1)    Advise the Company of the operating results of the Company properties, to cause the Manager to prepare on a timely basis, and to review, for such properties operating budgets, maintenance and improvement schedules, one, three and five year projections of operating results and such other reports as may be appropriate;

 

m)   As requested by the Company, make reports to the Company of its performance of the foregoing services and furnish advice and recommendations with respect to other aspects of the business of the Company;

 

n)    Prepare on behalf of the Company all reports and returns required by the Securities and Exchange Commission, Internal Revenue Service and other state or federal governmental agencies;

 

o)     Undertake and perform all services or other activities necessary and proper to carry out the investment objectives of the Company; and

 

p)     Undertake communications with Stockholders in accordance with applicable law and the Articles of Incorporation, provided, however, that Affiliates of the Advisor have no obligations to the Company other than as expressly stated herein, and the Advisor and its Affiliates have no obligations to present to the Company any specific investment opportunity except as described in the Prospectus.
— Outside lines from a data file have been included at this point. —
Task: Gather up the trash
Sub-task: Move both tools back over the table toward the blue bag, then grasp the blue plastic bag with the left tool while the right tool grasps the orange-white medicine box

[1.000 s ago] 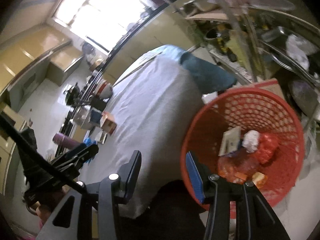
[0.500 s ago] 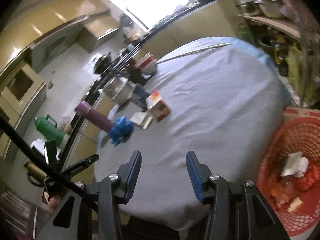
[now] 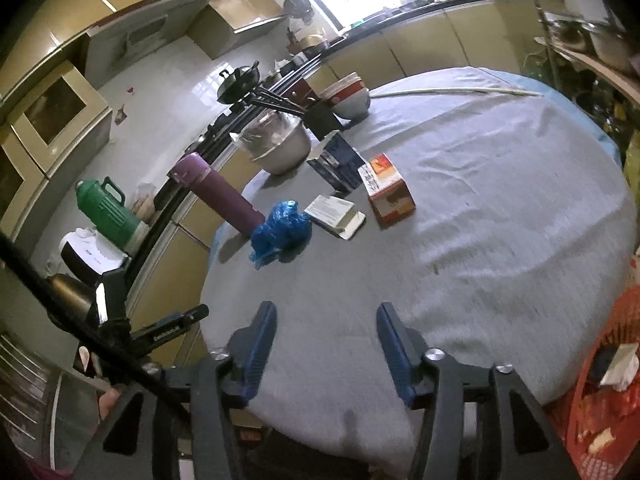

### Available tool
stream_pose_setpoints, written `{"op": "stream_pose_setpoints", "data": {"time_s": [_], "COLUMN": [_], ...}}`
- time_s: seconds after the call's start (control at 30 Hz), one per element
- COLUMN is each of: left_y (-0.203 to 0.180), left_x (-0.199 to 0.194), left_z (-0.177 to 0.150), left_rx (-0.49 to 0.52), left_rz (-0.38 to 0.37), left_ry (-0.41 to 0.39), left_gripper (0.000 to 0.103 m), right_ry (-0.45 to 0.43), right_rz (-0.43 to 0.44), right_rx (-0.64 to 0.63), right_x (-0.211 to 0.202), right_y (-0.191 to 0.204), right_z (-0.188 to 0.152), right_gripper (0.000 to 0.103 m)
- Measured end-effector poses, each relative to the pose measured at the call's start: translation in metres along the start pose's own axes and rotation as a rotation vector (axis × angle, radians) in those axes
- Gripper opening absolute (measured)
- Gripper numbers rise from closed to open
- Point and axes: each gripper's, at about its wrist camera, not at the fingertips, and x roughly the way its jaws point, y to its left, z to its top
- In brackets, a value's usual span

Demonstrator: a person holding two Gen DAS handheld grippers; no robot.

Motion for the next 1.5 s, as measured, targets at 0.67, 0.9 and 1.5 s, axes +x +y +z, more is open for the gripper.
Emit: {"op": "stream_pose_setpoints", "data": {"time_s": [0.67, 0.9, 1.5], "left_y": [-0.057, -0.090, -0.101], "left_x": [0.043, 0.068, 0.102], "left_z": [0.098, 0.113, 0.113], "left_rx": [0.092, 0.118, 0.093], "left_rz": [-0.099, -0.198, -0.272], "left_ry": [-0.014, 0.019, 0.041], "left_gripper": [0.076, 0.076, 0.042], "right_ry": [-0.028, -0.007, 0.024], "right_rz": [-0.204, -0.247, -0.307], "right_rx": [-0.109, -0.108, -0.183], "right_x": [0.118, 0.156, 0.188], "right_y": [-0.013, -0.027, -0.026], "right_z": [0.088, 0.112, 0.111], "right_gripper": [0.068, 0.068, 0.050]}}
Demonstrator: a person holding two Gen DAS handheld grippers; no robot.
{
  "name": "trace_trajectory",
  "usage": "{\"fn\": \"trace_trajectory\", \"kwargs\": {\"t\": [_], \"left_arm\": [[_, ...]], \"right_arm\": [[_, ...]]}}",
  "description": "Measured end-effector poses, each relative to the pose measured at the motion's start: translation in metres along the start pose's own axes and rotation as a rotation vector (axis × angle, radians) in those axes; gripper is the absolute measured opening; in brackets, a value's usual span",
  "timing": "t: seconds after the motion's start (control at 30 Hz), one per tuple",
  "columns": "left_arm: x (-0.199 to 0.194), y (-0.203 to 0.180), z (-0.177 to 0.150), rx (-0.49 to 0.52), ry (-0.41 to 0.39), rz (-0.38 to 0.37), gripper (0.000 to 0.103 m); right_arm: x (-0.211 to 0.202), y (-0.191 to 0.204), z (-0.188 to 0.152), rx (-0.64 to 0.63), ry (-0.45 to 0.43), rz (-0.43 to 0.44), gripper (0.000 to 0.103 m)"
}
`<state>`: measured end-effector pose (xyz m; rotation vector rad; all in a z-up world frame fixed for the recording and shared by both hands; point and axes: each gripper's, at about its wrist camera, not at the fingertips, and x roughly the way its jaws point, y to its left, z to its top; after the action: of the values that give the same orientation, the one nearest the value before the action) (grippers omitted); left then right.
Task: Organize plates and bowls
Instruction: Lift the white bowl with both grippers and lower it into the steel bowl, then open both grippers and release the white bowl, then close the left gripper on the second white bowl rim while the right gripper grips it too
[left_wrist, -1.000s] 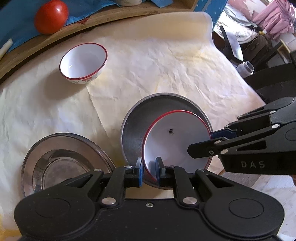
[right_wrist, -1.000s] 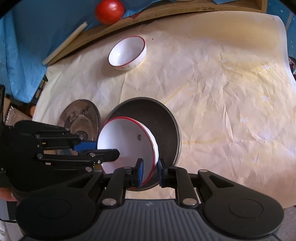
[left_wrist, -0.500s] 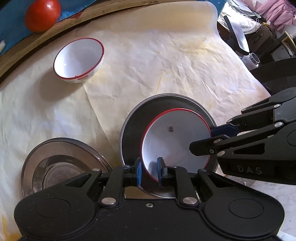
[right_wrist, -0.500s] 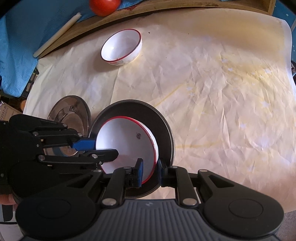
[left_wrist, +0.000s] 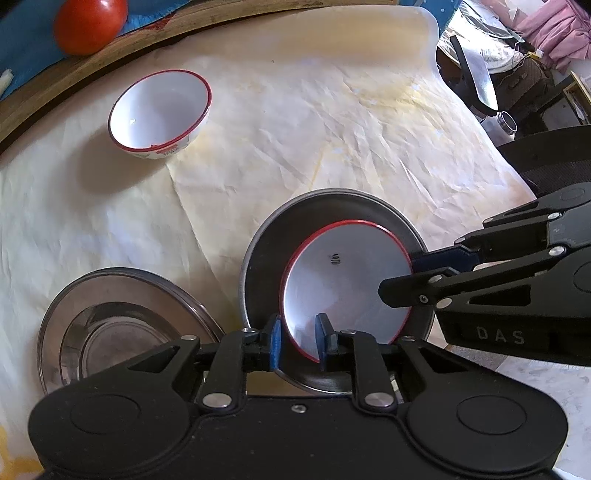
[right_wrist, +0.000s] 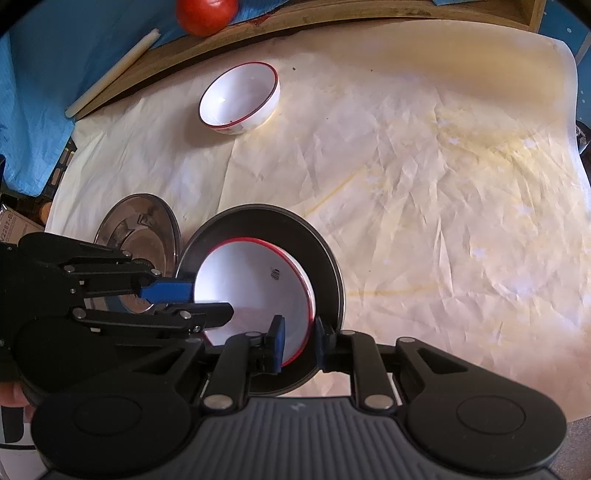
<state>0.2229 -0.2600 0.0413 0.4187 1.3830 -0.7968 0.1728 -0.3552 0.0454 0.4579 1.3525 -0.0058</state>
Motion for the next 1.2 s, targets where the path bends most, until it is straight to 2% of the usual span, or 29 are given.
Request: {"fn": "trace_trajectory", "kwargs": {"t": [0.13,0.47,0.5,0.57,0.6,0.63,0.7,0.77,0.8,0.83,0.87,0.93,1.03,1.2], "left_arm": [[-0.007,0.0,0.001,-0.004,-0.022,0.005,0.032],[-0.025,0.005,0.006,-0.028,-0.07,-0.011,0.039],[-0.028,0.006,0.006,-0.028,-0.078,-0.004,0.042],[-0.036,0.008,0.008,-0.025,-0.109,0.051,0.058],[-0.04,0.012,0.008,-0.028,-0.133,0.064,0.062],[-0.044,0.017,0.01,-0.037,-0.149,0.061,0.066],[-0.052,0.03,0.014,-0.075,-0.177,0.052,0.068],[-0.057,0.045,0.02,-0.119,-0.2,0.06,0.075],[-0.058,0.051,0.023,-0.14,-0.209,0.066,0.078],[-0.058,0.06,0.026,-0.166,-0.218,0.078,0.086],[-0.057,0.066,0.028,-0.187,-0.224,0.092,0.093],[-0.055,0.081,0.034,-0.238,-0.233,0.129,0.099],[-0.047,0.105,0.041,-0.318,-0.229,0.154,0.1],[-0.036,0.142,0.052,-0.435,-0.225,0.154,0.1]], "right_arm": [[-0.006,0.001,0.0,-0.001,-0.017,0.004,0.026],[-0.019,-0.001,0.0,0.004,-0.053,0.014,0.036],[-0.021,-0.001,0.001,0.005,-0.057,0.017,0.039],[-0.025,-0.003,0.002,0.01,-0.072,0.011,0.053],[-0.027,-0.004,0.004,0.012,-0.081,-0.001,0.062],[-0.029,-0.007,0.006,0.017,-0.091,-0.003,0.063],[-0.031,-0.013,0.01,0.039,-0.094,0.007,0.064],[-0.031,-0.019,0.016,0.056,-0.1,0.008,0.071],[-0.031,-0.021,0.019,0.062,-0.101,0.009,0.077],[-0.03,-0.024,0.023,0.071,-0.101,0.009,0.086],[-0.028,-0.026,0.025,0.076,-0.098,0.008,0.089],[-0.025,-0.029,0.033,0.086,-0.093,-0.001,0.096],[-0.019,-0.034,0.042,0.106,-0.089,-0.013,0.102],[-0.01,-0.041,0.062,0.137,-0.086,-0.04,0.102]]}}
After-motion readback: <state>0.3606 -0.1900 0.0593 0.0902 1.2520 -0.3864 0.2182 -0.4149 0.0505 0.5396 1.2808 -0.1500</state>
In providing advice and services as provided in subparagraphs (a) through (p) above of this Section 2, the Advisor shall not (i) engage in any activity which would require it to be registered as an “Investment Advisor,” as that term is defined in the Investment Advisors Act of 1940 OR in any state securities law or (ii) cause the Company to make such investments as would cause the Company to become an “Investment Company,” as that term is defined in the Investment Company Act of 1940.

 

3.             NO PARTNERSHIP OR JOINT VENTURE. The Company and the Advisor are not, and shall not be deemed to be, partners or joint venturers with each other.

 

4.             RECORDS. The Advisor shall maintain appropriate books of account and records relating to services performed hereunder, which shall be accessible for inspection by the Company at any time during ordinary business hours.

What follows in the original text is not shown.